Given records>
---

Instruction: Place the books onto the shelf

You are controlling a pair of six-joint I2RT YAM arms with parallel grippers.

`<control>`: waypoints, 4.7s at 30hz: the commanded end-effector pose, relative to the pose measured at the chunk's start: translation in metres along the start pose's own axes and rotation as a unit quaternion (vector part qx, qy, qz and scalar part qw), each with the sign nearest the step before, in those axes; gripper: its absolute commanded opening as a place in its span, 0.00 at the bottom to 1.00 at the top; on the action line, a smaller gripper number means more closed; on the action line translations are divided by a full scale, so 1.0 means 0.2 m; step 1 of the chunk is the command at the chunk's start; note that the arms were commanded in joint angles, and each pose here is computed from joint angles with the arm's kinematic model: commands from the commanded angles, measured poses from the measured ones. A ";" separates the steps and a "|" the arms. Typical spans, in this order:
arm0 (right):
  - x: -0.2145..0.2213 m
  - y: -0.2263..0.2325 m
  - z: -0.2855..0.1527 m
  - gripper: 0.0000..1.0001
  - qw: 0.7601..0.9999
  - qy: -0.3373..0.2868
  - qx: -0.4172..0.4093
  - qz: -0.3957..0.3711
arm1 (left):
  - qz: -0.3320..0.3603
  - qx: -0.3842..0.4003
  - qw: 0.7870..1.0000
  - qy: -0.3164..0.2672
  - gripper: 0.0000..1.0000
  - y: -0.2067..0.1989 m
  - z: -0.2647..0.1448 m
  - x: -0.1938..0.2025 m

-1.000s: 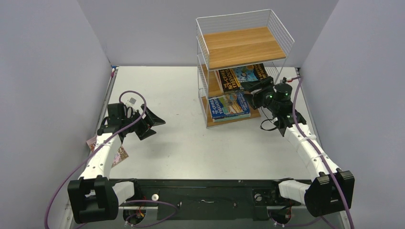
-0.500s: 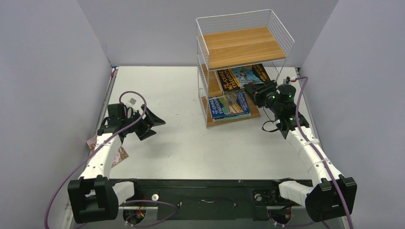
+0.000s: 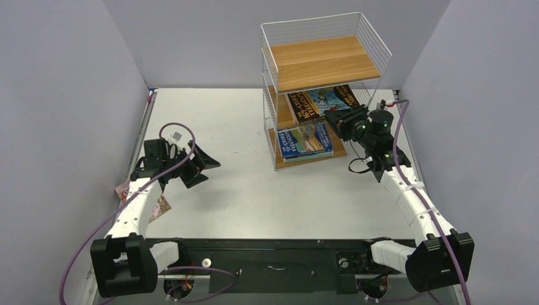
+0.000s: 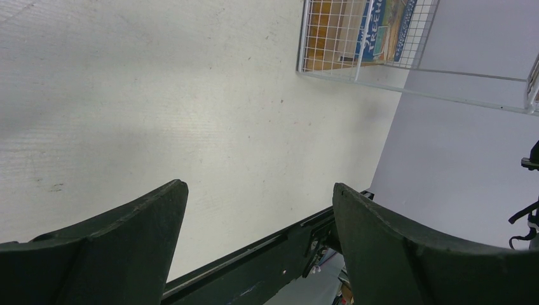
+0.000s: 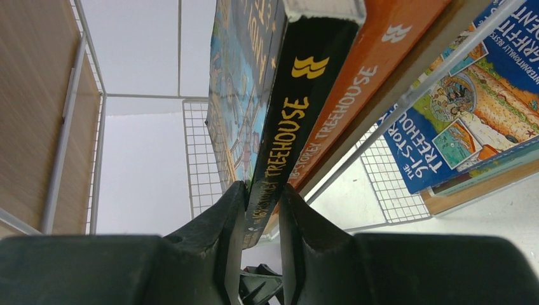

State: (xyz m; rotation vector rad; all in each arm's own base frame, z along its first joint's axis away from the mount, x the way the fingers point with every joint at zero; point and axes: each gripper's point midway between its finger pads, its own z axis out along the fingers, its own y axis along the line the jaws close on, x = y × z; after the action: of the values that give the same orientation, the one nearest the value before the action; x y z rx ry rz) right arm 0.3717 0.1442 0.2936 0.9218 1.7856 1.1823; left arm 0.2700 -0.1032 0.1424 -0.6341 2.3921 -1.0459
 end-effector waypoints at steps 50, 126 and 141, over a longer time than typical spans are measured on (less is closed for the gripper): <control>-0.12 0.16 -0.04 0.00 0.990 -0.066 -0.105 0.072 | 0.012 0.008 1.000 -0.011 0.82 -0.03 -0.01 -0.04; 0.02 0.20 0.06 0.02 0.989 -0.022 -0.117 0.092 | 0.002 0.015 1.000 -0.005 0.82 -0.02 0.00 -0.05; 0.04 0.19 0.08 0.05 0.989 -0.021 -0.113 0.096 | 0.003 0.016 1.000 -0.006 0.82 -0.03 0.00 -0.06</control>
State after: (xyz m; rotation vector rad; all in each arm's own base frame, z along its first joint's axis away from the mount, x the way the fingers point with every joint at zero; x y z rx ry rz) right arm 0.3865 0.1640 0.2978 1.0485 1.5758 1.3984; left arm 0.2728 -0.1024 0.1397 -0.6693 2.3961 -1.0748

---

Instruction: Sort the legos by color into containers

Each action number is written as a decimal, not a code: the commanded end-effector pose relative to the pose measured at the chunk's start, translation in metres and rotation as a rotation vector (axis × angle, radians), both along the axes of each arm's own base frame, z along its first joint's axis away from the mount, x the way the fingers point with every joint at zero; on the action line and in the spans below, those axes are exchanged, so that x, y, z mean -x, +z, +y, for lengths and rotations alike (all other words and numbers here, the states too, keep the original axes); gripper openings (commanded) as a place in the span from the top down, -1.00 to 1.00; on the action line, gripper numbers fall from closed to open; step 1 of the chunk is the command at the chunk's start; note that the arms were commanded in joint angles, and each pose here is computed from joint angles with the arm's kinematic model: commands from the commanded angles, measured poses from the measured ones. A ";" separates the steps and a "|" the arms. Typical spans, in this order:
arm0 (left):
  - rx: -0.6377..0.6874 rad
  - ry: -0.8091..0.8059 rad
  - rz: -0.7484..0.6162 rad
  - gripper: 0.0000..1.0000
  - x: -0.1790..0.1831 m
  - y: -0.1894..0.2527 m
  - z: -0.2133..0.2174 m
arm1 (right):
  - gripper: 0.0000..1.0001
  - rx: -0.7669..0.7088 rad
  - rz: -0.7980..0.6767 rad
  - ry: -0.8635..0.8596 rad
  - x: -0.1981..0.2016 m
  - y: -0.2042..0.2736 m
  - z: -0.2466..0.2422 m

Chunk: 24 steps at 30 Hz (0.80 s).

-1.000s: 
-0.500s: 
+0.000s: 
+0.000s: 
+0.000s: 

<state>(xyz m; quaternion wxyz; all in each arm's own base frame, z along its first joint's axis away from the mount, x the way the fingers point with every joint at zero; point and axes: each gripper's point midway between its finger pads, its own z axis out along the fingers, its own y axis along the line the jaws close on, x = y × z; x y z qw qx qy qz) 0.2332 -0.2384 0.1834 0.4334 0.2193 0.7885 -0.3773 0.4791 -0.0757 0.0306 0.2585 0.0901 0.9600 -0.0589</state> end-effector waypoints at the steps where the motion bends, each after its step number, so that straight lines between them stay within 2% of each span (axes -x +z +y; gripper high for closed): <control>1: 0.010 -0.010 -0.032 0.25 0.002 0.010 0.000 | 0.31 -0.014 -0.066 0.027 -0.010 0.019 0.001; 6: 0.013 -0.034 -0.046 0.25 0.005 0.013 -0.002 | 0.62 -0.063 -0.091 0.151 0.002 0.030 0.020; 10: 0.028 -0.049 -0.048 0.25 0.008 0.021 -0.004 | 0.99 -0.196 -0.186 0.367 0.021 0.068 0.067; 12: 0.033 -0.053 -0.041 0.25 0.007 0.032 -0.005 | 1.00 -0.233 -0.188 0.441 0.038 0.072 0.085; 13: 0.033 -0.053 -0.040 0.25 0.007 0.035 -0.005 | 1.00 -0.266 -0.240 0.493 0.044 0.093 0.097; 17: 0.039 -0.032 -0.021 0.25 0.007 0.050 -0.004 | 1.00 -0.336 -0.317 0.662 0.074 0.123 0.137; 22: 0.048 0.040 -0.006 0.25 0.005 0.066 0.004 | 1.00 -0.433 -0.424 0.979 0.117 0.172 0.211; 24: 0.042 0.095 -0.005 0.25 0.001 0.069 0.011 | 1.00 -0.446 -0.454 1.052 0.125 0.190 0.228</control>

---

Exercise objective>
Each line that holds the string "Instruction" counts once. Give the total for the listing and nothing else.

Answer for this exercise>
2